In the early-to-mid 1990s, Pier 39 at the foot of Coffey Street was renovated and renamed for Louis Valentino Jr., a hero fireman who sustained fatal injuries in a Canarsie blaze in 1996. Valentino was an alumnus of my alma mater, St, Francis College. The green area between the pier and Coffey Street is named for Fort Defiance, a Red Hook encampment during the Revolutionary War; shots fired from the fort, which was located a few blocks away at Dwight and Beard Streets, delayed the British fleet enough to help allow Washington to escape the Battle of Brooklyn with fewer casualties than he would have had.
The building on the SW corner of Coffey and Conover streets lay empty for 20 years before a parachute manufacturer bought and renovated the old place, which may date to the 1840s. The hoist used to lift hay bales or whatever is still in place. This building has an old sign showing Coffey Street’s old name.
RIGHT: These brick buildings, on Conover between Dikeman and Wolcott, have unusual wood insulation. You usually see this on frame buildings, but these buildings are brick underneath.
Van Brunt Street near Wolcott. I don’t know the significance of Kentler, but the business was established in 1854. Was there a tall building there when this sign went up? Why would it be so high?
Forgotten Fan Susan K. writes:
My great great grandfather William Kentler came to America in 1837 from Germany (Prussia) He settled in lower Manhattan, in an area that was full of immigrants that is now where the Brooklyn Bridge is. When they started to build the Brooklyn Bridge around 1850, the people that lived there had to move. William settled in Red Hook. He was a haberdasher, selling mens shirts, hats, handkerchiefs etc. He put up the Kentler building in 1854, hence the cornice bearing his name and the date. He had a store on the lower floor, and he and his family lived upstairs. There was actually a second building right next door, 355 Van Brunt St, that he built also, but it had burned down.

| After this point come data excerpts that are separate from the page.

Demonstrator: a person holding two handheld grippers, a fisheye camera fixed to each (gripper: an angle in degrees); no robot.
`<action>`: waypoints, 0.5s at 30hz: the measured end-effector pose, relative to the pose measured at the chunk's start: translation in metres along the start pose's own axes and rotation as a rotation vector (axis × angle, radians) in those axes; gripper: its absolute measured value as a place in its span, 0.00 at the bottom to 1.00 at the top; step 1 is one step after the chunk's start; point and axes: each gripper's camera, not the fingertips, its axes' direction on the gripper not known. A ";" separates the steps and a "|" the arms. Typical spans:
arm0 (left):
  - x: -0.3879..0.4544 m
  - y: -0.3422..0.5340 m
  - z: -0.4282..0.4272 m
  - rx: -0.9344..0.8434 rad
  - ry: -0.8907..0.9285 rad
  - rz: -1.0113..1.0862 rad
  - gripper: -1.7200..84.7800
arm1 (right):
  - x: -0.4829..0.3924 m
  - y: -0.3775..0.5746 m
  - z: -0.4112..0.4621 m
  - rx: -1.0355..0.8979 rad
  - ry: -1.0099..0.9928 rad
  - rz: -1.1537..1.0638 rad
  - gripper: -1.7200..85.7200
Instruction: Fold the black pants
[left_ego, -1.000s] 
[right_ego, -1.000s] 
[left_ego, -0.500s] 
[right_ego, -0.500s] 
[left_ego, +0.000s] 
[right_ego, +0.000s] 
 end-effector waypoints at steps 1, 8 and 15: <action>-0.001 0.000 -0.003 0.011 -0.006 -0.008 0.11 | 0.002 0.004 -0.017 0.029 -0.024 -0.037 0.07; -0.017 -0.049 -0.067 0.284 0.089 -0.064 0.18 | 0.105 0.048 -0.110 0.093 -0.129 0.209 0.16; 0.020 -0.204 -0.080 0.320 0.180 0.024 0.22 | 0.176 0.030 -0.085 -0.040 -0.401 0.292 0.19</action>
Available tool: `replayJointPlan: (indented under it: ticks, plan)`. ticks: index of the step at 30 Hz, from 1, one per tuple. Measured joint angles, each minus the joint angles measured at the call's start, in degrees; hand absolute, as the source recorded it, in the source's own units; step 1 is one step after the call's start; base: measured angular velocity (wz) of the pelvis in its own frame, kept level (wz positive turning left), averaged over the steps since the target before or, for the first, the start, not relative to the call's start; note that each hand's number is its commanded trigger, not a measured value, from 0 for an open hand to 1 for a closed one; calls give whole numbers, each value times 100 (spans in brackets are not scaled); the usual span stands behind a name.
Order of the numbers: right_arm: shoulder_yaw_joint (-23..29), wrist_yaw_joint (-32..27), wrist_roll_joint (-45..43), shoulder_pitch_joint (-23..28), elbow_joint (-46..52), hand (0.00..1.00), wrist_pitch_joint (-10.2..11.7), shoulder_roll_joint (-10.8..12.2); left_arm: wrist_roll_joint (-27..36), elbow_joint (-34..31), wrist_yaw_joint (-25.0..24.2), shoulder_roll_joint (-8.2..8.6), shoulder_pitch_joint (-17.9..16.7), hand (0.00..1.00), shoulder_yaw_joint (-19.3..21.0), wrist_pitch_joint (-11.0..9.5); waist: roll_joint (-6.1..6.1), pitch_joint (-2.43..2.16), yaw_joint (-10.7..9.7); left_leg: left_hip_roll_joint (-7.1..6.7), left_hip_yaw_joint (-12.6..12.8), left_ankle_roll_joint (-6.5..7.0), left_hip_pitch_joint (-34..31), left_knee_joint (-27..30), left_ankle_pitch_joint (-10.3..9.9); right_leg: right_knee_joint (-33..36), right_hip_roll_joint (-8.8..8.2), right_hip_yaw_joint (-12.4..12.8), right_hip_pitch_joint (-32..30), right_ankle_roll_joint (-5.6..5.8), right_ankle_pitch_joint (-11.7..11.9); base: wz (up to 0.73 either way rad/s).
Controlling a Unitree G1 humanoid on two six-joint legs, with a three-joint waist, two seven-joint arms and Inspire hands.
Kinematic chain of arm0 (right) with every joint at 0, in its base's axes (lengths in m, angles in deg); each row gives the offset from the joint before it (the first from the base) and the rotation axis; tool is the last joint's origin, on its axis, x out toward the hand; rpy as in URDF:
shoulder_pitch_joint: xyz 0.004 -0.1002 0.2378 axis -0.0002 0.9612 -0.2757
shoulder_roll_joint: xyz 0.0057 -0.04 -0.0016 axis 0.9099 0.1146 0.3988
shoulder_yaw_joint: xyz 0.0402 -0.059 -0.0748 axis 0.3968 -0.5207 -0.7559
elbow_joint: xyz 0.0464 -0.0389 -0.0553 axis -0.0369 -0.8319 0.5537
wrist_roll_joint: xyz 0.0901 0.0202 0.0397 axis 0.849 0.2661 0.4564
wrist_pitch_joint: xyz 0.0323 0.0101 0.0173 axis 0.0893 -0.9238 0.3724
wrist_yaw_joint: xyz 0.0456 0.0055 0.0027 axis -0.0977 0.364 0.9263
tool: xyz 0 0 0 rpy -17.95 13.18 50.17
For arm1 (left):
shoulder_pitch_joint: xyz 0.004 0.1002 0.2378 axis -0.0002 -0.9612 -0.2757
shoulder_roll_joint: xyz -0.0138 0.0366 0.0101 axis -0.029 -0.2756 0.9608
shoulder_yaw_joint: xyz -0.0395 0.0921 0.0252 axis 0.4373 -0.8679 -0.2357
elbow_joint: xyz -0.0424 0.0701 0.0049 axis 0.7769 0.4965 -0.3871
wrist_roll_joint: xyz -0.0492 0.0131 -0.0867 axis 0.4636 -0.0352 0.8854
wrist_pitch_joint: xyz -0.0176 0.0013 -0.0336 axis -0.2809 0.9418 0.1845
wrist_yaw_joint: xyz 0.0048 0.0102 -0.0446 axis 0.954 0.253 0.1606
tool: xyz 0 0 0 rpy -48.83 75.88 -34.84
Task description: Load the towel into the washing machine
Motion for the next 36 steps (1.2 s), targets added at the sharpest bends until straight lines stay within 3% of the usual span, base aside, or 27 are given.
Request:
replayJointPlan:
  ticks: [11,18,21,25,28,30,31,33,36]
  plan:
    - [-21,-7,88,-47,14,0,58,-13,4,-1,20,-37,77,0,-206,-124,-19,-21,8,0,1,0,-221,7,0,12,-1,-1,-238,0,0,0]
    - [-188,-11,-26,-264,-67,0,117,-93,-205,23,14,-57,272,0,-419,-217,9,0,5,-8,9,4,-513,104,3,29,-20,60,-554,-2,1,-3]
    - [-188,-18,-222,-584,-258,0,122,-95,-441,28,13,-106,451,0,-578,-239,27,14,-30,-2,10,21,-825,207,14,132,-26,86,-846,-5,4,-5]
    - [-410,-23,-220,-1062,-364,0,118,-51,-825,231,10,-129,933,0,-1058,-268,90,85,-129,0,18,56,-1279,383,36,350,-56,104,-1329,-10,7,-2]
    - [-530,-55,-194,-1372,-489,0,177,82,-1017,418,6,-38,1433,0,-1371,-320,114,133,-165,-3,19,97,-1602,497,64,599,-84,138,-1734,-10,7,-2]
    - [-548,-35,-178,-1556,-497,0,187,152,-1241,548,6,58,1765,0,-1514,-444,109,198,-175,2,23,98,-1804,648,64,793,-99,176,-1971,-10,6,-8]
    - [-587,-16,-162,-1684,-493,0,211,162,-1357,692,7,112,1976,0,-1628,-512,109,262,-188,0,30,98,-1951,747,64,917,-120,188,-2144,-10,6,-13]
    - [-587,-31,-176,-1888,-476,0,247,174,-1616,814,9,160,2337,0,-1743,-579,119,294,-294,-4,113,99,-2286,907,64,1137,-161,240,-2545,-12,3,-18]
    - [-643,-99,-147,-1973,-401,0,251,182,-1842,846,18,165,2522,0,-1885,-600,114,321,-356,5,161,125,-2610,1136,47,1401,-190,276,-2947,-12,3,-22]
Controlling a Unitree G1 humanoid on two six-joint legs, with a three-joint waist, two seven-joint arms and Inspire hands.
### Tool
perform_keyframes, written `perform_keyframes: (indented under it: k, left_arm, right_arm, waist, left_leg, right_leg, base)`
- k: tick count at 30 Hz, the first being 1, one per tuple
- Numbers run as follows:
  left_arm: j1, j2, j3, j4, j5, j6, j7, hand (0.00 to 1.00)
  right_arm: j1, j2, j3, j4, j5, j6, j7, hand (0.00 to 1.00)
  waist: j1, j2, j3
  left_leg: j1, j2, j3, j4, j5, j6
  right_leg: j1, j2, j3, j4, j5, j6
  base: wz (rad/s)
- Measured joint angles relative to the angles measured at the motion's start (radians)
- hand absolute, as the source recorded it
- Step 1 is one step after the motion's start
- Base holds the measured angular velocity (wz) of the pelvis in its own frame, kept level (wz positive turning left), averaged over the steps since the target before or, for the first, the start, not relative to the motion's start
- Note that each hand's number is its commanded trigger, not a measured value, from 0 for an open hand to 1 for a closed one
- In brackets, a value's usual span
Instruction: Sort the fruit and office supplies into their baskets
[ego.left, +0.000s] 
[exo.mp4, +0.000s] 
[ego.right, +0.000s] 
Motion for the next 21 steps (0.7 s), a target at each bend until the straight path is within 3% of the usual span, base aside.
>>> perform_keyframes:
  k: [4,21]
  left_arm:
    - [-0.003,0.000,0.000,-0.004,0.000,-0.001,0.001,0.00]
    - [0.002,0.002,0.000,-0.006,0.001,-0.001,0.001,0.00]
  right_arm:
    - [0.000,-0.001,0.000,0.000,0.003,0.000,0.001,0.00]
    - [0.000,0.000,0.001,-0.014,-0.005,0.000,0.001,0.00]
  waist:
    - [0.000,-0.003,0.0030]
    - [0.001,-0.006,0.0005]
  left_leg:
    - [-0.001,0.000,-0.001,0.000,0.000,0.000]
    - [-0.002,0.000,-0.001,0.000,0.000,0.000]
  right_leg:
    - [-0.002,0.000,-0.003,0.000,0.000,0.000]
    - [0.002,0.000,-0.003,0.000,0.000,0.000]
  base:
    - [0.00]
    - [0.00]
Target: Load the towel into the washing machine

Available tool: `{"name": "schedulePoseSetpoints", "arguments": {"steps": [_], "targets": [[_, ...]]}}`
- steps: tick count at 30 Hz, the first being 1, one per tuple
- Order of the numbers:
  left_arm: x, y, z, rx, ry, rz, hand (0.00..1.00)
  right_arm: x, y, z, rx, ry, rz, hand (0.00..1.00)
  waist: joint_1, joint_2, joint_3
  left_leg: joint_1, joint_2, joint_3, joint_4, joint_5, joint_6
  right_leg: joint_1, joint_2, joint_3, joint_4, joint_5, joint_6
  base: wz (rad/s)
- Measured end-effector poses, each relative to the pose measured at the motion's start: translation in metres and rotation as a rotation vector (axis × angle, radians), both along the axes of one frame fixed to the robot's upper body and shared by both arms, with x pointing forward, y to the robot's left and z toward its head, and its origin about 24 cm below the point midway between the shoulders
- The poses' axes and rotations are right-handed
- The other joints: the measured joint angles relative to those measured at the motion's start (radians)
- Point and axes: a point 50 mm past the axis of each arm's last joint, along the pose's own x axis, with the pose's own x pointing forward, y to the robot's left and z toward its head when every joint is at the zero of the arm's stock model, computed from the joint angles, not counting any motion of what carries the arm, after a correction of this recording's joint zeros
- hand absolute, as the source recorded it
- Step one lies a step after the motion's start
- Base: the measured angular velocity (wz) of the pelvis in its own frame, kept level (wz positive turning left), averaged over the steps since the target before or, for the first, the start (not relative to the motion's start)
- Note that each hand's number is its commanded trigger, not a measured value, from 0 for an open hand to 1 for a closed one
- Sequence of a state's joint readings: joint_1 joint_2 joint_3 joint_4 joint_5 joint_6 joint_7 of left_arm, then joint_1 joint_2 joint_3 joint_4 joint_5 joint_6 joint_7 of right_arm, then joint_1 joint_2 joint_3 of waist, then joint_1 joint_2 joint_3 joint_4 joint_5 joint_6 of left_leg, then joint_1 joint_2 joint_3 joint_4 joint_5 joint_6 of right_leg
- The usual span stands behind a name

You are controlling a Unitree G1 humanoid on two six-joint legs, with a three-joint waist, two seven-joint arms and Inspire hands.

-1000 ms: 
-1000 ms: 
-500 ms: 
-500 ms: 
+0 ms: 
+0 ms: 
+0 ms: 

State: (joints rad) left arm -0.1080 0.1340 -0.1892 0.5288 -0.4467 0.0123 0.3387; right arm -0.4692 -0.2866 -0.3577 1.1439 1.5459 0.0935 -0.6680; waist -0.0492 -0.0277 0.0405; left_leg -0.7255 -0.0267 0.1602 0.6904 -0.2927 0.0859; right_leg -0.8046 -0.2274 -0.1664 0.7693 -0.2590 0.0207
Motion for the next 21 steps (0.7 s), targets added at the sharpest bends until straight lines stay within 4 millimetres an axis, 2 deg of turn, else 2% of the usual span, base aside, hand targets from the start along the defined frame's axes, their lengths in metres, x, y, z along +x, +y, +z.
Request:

The Hope & Anchor is a new diner on Van Brunt. The owners are probably aware of London’s Hope & Anchor, a music venue that helped give Robyn Hitchcock’s band, The Soft Boys, a leg up in the early 80s; that’s how I know about it (finances prevent a London trip). Indeed, a Soft Boys LP was called “Lope at the Hive.”
For decades, longshoremen drank their lunch at 253 Conover, now run by Sunny Balzano, whose family has owned the place since the early 1930s. Just a few feet away, catenary wire, tracks and canvas-covered cars mark the spot where trolley aficionado Bob Diamond once hoped to return trolley service to Brooklyn.
By 2006, in the spot where Diamond hoped to open his trolley museum, the landscape has changed dramatically and a giant Fairway supermarket has opened in the old Van Brunt Stores complex, built during the Civil War. And in 2006, the old trolley cars, which had been left to the elements for years, had been removed and a waterside park is under construction.The cars can now be found between the Fairway supermarket and the waterfront.
I know I gave up on Name That Car awhile ago (took too much time to sift through all the responses) but I spotted this truck across Conover from Sunny’s…what is it?
Lots of Forgotten Fans are calling it a Willys Utility Truck, produced between 1947 and 1960.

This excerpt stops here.